10 Constraints

Last modified by Artur on 2025/07/14 10:19

10.1 Introduction

Constraints are used as a way to restrict what data can be reported, or to report what data exists in a given context.  There are three types of Constraint, which serve different purposes

An Availability Constraint defines the data that exists in the context of a data query.

They form part of the response message from the Availability REST API. Availability Constraints are dynamically generated by a system based on the data that exists and the query context.  Availability Constraints are therefore not Identifiable structures (they have no URN).

A Dimension Constraint is a property of a Dataflow, they are used to fix the Dimensions that they use in the Data Structure Definition which they use. Dimension Constraints enable Data Structure Definitions to evolve over time by having new Dimensions added, without having to undergo a major version change.  

A Reporting Constraint is used to define the set of allowed and/or disallowed values that can be reported in a data or metadata set.

10.2 Availability Constraint

An Availability Constraint is not a maintained structure, instead it is generated dynamically as a response to the availability REST API. The purpose of the Availability Constraint is to define the distinct set of values that have data over 1 or more Dimensions.  Unlike a Data and Metadata Constraint, which can attach to multiple Constrainable structures (of the same type), an Availability Constraint can only attach to only one structure.  The attachment defines the context of the response (data exists for components in the context of).  The subset of Constrainable structures the Availability Constraint can attach to are:

10.3 Dimension Constraint

A Dimension Constraint is a property of a Dataflow; its purpose is to explicitly list the Dimensions from the corresponding DSD that are being used by the Dataflow.  

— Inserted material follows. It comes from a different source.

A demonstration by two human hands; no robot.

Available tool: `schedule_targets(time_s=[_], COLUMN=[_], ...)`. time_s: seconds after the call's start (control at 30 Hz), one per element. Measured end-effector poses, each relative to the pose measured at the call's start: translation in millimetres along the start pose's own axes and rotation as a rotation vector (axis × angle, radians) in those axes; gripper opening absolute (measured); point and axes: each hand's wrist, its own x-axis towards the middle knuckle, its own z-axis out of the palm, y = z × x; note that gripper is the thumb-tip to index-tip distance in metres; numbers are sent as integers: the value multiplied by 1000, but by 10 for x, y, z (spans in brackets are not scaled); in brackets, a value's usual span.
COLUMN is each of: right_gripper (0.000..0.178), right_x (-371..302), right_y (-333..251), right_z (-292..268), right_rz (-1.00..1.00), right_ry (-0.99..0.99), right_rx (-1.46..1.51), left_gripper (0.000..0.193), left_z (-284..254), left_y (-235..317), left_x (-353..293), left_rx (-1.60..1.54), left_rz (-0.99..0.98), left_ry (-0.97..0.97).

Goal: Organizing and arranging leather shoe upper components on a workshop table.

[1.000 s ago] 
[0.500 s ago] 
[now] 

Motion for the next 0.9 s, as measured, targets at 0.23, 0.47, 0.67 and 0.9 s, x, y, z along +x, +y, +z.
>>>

Dimension Constraints were introduced in SDMX 3.1 and are not required for most Dataflows where the dataset must always contain the full complement of Dimensions as defined by the corresponding DSD. However, for some complex data collections, which may span long periods and where the full complement of required Dimensions are not necessarily known at design time, the DSD is subject to increasing its Dimensionality over time.  In this scenario it is possible to define the DSD as an evolving structure, this property tells the user that the DSD can have new Dimensions added without having to undergo a major version change; a DSD at version 1.0.0 for example would be able to add a new Dimension and move to version 1.1.0; a change that would not ordinarily be allowed.  A minor version change on the addition of a new Dimension is only possible if the DSD defines itself as an evolving structure.   This is a new property of the DSD introduced in version 3.1 to satisfy this use case.  The evolving structure  property is either true or false, defaulting to false if not specified.  Setting the evolving structure property to true requires a major version change, and therefore can only be introduced on an x.0.0 release (e.g. 1.0.0).  The evolving structure property can be set to false to indicate that there will be no additional Dimensions added to the Data Structure under the same major version number; setting the evolving structure property to false does not require require a major version change on the Data Structure.    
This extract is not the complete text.